On May 31, 1809, composer Franz Joseph Haydn died in Vienna at 77.
In 1819 poet Walt Whitman was born in West Hills, N.Y.
In 1889 floods killed 2,200 people in Johnstown, Pa., after a dam collapsed.
In 1910 the Union of South Africa was founded.
In 1913 the 17th Amendment to the Constitution, providing for the popular election of U.S. senators, took effect.
In 1916, during World War I, British and German fleets fought in the Battle of Jutland off Denmark.
In 1930 Clint Eastwood was born in San Francisco.

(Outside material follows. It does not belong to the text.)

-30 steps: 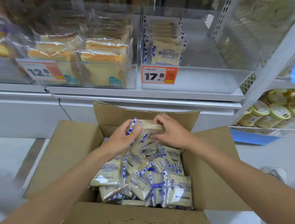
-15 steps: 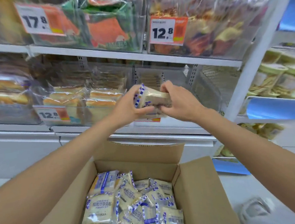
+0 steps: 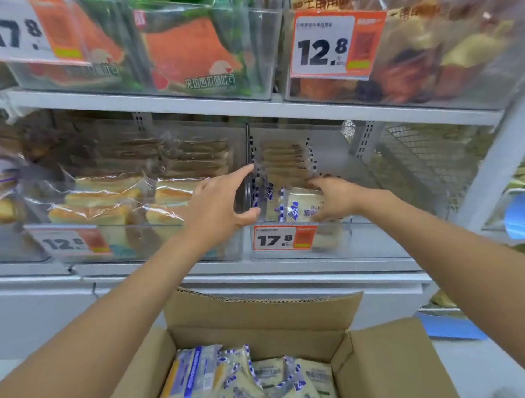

In 1961 South Africa became an independent republic outside the British Commonwealth.
In 1962 World War II Gestapo official Adolf Eichmann was hanged by Israel.
In 1970 a Peru earthquake killed 66,000 people.
In 1976 Martha Mitchell, the estranged wife of former Atty. Gen. John Mitchell, died in New York at 57.
In 1977 the trans-Alaska oil pipeline was completed.
In 1983 boxing’s Jack Dempsey died in New York at 87.
In 1991 leaders of Angola’s two warring factions ended a 16-year civil war.
In 1994 Rep. Dan Rostenkowski (D-Ill.) was indicted on 17 felony counts alleging he had stolen nearly $700,000 from the government.
In 2000 band leader Tito Puente died in New York at 77.
In 2001 FBI agent Robert Hanssen pleaded not guilty to charges of spying for Moscow. (He later pleaded guilty and was sentenced to life in prison.)
In 2003 Olympic Centennial Park bomber Eric Robert Rudolph was arrested in Murphy, N.C. Also, Air France’s Concorde returned to Paris in a final commercial flight.
In 2005, breaking a silence of 30 years, former FBI official W. Mark Felt stepped forward as ”Deep Throat,” the secret Washington Post source who helped topple President Richard Nixon during the Watergate scandal. Also, oil tycoon Mikhail Khodorkovsky, once Russia’s richest man, was convicted of fraud and tax evasion and sentenced to 9 years in prison.